**RECORDS TO USE**.

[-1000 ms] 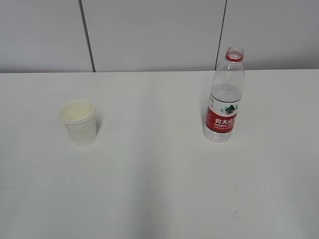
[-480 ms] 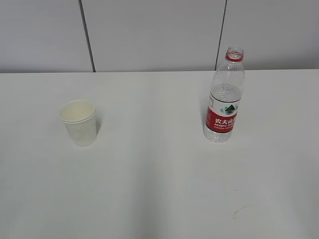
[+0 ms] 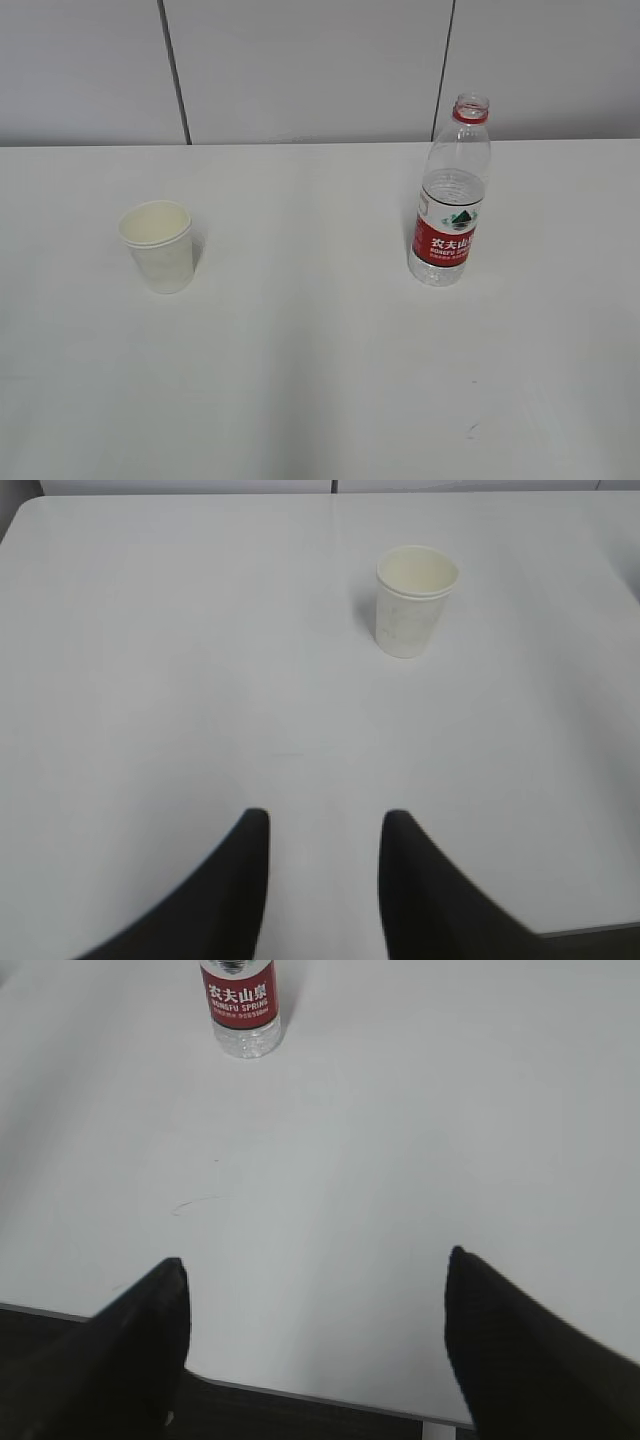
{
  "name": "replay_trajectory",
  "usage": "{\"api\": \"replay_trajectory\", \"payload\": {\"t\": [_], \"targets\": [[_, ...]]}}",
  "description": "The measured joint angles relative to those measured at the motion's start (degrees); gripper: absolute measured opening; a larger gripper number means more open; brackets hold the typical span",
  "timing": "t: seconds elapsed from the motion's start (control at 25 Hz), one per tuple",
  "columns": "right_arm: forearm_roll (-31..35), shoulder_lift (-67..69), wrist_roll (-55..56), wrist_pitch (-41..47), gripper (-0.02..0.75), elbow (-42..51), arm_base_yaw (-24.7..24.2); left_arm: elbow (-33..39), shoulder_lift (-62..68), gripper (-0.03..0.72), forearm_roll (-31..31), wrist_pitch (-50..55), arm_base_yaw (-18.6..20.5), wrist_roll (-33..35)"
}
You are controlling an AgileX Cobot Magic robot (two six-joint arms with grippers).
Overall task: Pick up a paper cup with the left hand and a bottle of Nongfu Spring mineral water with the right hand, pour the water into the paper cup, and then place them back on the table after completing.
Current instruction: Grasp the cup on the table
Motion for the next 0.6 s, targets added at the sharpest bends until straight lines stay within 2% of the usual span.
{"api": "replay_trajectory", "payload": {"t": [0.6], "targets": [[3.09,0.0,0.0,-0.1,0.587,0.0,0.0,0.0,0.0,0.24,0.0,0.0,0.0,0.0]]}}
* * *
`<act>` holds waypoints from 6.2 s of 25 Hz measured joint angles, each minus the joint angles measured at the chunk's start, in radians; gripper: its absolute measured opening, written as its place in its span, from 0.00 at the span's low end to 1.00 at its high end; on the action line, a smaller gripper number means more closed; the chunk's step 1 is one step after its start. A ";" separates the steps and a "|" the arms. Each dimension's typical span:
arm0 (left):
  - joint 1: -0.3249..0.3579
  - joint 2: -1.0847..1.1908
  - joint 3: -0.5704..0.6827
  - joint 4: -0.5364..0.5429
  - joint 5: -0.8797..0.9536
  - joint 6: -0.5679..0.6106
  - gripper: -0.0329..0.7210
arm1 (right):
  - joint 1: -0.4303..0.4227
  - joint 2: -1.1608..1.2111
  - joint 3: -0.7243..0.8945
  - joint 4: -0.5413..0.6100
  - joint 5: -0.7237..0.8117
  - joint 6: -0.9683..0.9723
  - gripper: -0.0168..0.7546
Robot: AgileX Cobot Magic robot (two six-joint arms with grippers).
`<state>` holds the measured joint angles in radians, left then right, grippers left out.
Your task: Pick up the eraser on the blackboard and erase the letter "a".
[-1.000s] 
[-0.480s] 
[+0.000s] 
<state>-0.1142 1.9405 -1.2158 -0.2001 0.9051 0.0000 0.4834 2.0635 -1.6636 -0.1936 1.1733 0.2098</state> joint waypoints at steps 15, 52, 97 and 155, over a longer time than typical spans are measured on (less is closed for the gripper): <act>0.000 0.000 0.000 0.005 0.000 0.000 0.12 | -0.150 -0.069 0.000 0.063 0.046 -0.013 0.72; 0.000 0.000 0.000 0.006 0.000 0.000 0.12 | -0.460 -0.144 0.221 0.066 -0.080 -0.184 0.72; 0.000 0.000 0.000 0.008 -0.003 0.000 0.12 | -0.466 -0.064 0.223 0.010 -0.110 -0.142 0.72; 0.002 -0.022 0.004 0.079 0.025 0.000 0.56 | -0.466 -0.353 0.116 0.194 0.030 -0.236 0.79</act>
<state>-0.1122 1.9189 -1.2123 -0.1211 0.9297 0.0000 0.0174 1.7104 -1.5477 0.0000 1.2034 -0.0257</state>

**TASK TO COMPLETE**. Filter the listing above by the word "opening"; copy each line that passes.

**ANSWER**.
  "description": "The measured joint angles relative to those measured at the motion's start (degrees); gripper: absolute measured opening; a larger gripper number means more open; brackets hold the typical span",
`<act>` holds waypoints from 6.2 s of 25 Hz measured joint angles, each minus the joint angles measured at the chunk's start, in radians; gripper: its absolute measured opening, written as its place in its span, from 0.00 at the span's low end to 1.00 at its high end; on the action line, a smaller gripper number means more closed; the chunk's step 1 is one step after its start. A ";" separates the steps and a "|" the arms. Each dimension's typical span:

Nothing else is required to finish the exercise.